▼▼▼

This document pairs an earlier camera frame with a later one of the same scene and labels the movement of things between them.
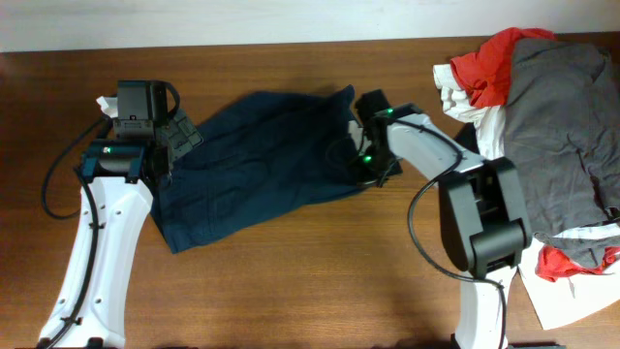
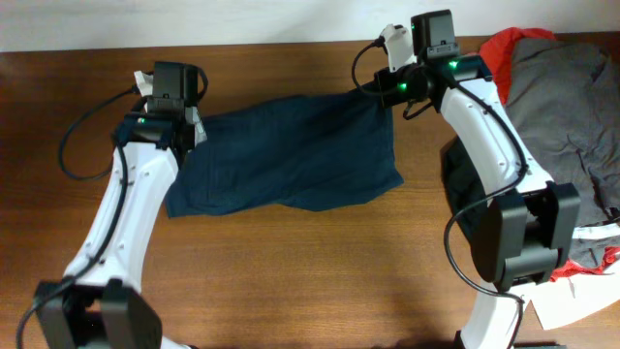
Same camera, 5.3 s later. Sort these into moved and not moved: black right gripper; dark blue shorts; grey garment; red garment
Moved: dark blue shorts; black right gripper
Not moved: grey garment; red garment
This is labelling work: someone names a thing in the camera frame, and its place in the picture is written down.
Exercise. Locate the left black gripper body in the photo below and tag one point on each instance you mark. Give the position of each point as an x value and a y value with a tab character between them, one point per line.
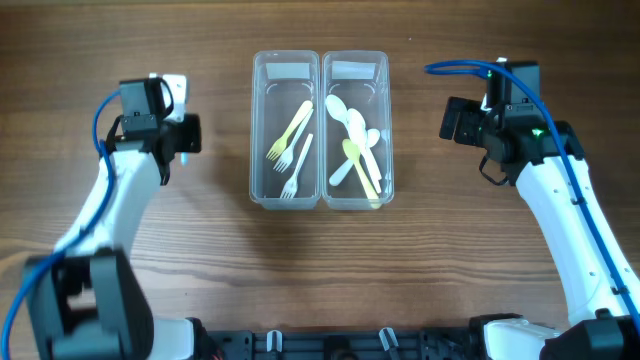
188	133

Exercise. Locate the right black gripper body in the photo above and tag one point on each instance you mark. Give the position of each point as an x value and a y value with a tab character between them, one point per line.
473	123

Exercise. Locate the yellow plastic fork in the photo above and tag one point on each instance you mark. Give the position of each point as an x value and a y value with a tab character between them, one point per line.
280	144

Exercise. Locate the yellow plastic spoon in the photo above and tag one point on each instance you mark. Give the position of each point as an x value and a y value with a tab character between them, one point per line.
353	154

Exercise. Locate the thick white plastic spoon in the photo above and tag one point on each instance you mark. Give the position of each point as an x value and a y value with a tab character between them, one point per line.
340	173

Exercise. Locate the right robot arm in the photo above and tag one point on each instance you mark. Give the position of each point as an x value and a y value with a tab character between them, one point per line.
546	163

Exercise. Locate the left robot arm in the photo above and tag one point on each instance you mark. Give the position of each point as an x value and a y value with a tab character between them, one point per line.
83	299

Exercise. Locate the left clear plastic container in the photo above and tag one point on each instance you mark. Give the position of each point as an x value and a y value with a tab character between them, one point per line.
282	81

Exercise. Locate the clear plastic container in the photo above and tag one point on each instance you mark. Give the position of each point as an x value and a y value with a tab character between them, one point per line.
282	81
361	80

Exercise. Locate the right clear plastic container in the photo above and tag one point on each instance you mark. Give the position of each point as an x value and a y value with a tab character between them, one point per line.
361	80

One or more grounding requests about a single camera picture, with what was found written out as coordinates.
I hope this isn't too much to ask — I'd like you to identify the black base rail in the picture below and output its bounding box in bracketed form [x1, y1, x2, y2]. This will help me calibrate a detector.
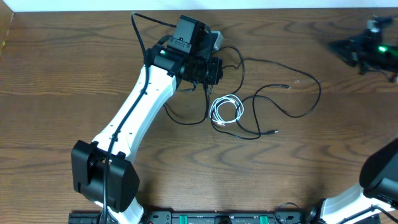
[68, 210, 381, 224]

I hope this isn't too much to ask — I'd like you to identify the short black cable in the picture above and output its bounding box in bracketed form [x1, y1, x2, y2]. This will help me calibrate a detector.
[210, 45, 292, 141]

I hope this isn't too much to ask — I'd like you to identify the long black cable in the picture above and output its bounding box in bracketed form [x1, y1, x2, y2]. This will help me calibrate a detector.
[163, 58, 322, 126]

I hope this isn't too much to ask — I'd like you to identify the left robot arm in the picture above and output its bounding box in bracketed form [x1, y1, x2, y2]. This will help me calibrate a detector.
[69, 16, 223, 223]

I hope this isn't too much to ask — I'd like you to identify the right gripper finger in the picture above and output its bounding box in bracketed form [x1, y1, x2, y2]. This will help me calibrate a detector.
[328, 43, 358, 67]
[328, 35, 361, 50]

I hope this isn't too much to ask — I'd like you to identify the white cable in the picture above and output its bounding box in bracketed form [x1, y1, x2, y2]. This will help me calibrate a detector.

▲▲▲

▶ [TASK DETAILS] The listing above should be repeated word for word, pictures removed.

▶ [WRITTEN SOLUTION]
This document pairs an earlier camera frame with a later one of the same scene and labels the movement of things between them.
Same camera, 5.3 s later. Sort these into moved and not moved: black right gripper; dark blue shorts; grey garment; red garment
Moved: dark blue shorts; black right gripper
Not moved: grey garment; red garment
This is labelling work: someone names a thing in the camera frame, and its place in the picture is written down.
Exercise. Locate the left black gripper body in the photo below and tag one point on each instance you mark. Give the position of each point as an x value and a y value with a tab character between them, one point per line.
188	133

Exercise. Locate the right black gripper body in the photo above and tag one point on each instance you mark. Give the position of each point as an x value and a y value with a tab character between them, one point per line.
473	123

Exercise. Locate the yellow plastic fork in the photo above and tag one point on each instance you mark. Give the position of each point as an x value and a y value with a tab character between them, one point per line.
280	144

Exercise. Locate the yellow plastic spoon in the photo above and tag one point on each instance you mark. Give the position of each point as an x value and a y value with a tab character between them, one point per line.
353	154

Exercise. Locate the thick white plastic spoon in the photo above and tag one point on each instance you mark. Give the position of each point as an x value and a y value with a tab character between them, one point per line.
340	173

Exercise. Locate the right robot arm in the photo above and tag one point on each instance you mark. Give the position of each point as an x value and a y value with a tab character between them, one point per line.
546	163

Exercise. Locate the left robot arm in the photo above and tag one point on each instance you mark. Give the position of each point as an x value and a y value with a tab character between them, one point per line.
83	299

Exercise. Locate the left clear plastic container in the photo above and tag one point on each instance you mark. Give the position of each point as an x value and a y value with a tab character between them, one point per line.
282	81

Exercise. Locate the clear plastic container in the photo above and tag one point on each instance you mark. Give the position of each point as an x value and a y value with a tab character between them, one point per line.
282	81
361	80

Exercise. Locate the right clear plastic container in the photo above and tag one point on each instance you mark. Give the position of each point as an x value and a y value with a tab character between them, one point per line.
361	80

One or more grounding requests about a single camera picture, with what was found written out as coordinates.
I hope this isn't too much to ask — I'd like you to identify the black base rail in the picture below and output its bounding box in bracketed form [x1, y1, x2, y2]. This will help me calibrate a detector.
[68, 210, 381, 224]

I hope this isn't too much to ask — I'd like you to identify the short black cable in the picture above and output its bounding box in bracketed form [x1, y1, x2, y2]. This will help me calibrate a detector.
[210, 45, 292, 141]

I hope this isn't too much to ask — I'd like you to identify the long black cable in the picture above and output its bounding box in bracketed form [x1, y1, x2, y2]. This will help me calibrate a detector.
[163, 58, 322, 126]

I hope this isn't too much to ask — I'd like you to identify the left robot arm in the picture above and output its bounding box in bracketed form [x1, y1, x2, y2]. This will help me calibrate a detector.
[69, 16, 223, 223]

I hope this isn't too much to ask — I'd like you to identify the right gripper finger in the picture above and output its bounding box in bracketed form [x1, y1, x2, y2]. This will help me calibrate a detector.
[328, 43, 358, 67]
[328, 35, 361, 50]

I hope this isn't too much to ask — I'd like you to identify the white cable in the picture above and output its bounding box in bracketed form [x1, y1, x2, y2]. This will help me calibrate a detector.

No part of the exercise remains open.